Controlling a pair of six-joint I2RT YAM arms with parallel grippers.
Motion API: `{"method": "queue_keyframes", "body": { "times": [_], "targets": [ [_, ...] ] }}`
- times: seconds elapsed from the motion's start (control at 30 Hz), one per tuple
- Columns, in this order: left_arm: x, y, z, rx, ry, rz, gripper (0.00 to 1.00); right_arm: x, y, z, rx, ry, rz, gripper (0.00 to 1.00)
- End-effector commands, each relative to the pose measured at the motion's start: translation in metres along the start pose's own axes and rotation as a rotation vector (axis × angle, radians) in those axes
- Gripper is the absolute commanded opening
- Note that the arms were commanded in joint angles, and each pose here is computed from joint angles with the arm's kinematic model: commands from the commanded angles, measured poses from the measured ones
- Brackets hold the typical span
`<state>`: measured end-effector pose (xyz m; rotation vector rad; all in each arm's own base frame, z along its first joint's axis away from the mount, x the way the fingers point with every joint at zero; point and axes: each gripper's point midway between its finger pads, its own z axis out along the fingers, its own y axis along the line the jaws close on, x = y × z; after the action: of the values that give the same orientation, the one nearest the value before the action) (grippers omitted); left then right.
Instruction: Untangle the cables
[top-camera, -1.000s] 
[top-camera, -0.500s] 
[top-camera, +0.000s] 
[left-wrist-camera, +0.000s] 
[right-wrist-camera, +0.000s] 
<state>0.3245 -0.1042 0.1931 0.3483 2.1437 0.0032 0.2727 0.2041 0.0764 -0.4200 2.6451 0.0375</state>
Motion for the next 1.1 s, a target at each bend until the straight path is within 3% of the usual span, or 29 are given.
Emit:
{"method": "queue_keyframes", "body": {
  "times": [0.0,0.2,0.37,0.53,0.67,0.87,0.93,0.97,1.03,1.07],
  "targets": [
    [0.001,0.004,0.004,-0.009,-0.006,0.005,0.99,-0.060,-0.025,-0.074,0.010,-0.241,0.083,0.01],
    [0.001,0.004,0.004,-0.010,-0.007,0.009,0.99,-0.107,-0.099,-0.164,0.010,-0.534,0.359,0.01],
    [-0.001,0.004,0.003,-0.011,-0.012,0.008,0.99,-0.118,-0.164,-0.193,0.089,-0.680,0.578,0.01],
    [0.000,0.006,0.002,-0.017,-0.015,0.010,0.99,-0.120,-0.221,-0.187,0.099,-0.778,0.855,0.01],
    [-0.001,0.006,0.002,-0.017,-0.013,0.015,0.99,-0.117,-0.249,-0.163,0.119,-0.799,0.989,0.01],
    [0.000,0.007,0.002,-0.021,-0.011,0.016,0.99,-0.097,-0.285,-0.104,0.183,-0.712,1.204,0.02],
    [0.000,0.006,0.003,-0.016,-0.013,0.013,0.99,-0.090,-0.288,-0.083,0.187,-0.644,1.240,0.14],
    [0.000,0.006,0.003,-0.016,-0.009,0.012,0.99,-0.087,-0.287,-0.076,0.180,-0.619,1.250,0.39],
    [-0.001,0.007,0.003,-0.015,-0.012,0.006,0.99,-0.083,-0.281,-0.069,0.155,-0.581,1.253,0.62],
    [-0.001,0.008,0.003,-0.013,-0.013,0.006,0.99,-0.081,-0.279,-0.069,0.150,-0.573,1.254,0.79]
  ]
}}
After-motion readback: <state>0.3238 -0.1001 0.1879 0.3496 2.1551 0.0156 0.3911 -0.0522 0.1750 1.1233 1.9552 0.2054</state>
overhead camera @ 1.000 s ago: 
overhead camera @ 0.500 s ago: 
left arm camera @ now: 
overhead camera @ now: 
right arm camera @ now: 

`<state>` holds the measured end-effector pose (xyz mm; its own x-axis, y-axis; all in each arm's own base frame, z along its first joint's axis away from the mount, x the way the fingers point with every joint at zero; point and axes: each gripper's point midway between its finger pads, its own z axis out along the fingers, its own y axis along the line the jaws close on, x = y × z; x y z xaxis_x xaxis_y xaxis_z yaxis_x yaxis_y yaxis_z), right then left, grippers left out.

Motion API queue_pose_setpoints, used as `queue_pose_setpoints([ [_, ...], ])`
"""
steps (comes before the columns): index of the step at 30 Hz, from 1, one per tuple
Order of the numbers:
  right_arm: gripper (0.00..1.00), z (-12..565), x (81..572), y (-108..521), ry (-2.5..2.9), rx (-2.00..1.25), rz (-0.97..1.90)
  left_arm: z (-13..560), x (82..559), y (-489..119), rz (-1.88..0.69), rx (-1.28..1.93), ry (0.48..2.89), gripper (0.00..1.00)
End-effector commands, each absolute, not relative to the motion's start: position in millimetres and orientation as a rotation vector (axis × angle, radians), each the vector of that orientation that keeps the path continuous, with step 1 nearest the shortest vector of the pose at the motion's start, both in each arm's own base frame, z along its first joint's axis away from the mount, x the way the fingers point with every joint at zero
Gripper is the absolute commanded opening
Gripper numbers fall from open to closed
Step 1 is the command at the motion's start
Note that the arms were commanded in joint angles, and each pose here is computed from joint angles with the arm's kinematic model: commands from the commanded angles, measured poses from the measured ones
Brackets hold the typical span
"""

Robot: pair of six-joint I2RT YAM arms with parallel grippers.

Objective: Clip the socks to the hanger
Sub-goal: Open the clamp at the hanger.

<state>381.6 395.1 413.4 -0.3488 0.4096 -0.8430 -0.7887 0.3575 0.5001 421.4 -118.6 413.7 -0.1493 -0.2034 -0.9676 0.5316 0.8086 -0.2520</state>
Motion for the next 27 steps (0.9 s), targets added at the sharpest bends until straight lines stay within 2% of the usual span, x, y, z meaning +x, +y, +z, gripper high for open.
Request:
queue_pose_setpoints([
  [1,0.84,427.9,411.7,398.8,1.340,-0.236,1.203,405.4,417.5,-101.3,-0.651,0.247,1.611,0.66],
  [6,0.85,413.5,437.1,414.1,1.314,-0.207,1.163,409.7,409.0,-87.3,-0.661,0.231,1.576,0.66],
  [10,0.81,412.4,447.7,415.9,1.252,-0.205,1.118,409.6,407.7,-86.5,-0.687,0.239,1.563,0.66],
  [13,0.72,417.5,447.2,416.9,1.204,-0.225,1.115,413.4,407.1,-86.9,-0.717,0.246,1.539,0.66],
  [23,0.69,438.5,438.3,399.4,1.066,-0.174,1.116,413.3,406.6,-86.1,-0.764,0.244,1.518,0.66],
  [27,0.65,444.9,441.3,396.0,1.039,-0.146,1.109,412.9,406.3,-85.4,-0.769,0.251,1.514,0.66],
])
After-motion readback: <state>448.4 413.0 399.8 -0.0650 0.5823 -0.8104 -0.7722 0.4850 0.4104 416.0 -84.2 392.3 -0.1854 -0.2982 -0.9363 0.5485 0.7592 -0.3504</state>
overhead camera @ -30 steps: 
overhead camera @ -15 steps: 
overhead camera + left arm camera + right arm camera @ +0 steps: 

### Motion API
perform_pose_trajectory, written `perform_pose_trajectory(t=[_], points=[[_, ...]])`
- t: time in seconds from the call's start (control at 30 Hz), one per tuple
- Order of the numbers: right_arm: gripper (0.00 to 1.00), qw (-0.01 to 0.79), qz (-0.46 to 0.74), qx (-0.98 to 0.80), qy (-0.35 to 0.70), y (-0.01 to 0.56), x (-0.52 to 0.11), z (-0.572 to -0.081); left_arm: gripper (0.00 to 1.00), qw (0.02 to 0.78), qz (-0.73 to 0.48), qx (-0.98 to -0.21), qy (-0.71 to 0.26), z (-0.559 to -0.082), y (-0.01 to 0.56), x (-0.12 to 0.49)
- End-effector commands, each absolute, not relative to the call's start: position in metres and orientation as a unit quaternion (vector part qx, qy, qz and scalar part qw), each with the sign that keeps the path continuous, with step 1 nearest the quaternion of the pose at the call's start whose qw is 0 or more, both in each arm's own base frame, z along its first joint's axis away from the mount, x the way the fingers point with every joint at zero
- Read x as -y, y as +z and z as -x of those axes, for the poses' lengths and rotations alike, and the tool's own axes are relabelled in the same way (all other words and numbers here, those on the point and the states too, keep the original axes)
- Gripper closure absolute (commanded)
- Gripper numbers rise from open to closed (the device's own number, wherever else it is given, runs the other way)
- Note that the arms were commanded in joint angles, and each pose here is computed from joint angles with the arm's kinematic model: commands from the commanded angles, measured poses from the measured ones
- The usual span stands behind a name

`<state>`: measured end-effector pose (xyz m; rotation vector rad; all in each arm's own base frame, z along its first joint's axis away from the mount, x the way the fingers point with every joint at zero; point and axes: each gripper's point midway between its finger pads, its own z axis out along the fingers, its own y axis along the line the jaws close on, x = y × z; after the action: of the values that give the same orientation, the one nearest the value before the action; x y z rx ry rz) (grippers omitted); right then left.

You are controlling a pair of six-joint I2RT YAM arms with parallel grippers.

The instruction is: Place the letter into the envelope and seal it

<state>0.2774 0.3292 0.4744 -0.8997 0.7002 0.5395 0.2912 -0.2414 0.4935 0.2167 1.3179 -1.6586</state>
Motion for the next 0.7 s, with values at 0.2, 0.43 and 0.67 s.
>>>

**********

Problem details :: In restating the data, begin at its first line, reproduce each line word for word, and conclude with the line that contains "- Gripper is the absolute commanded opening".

Result for this task ::
Controlling a pair of six-joint I2RT YAM arms with parallel grippers.
Motion API: `{"method": "queue_keyframes", "body": { "times": [_], "targets": [ [_, ...] ] }}`
- times: seconds elapsed from the motion's start (control at 30 Hz), one per tuple
- Columns, in this order: left_arm: x, y, z, rx, ry, rz, gripper (0.00 to 1.00); right_arm: x, y, z, rx, ry, rz, gripper (0.00 to 1.00)
- End-effector commands, each relative to the pose measured at the motion's start: translation in metres along the start pose's own axes and rotation as a rotation vector (axis × angle, radians) in those axes
- Gripper is the absolute commanded opening

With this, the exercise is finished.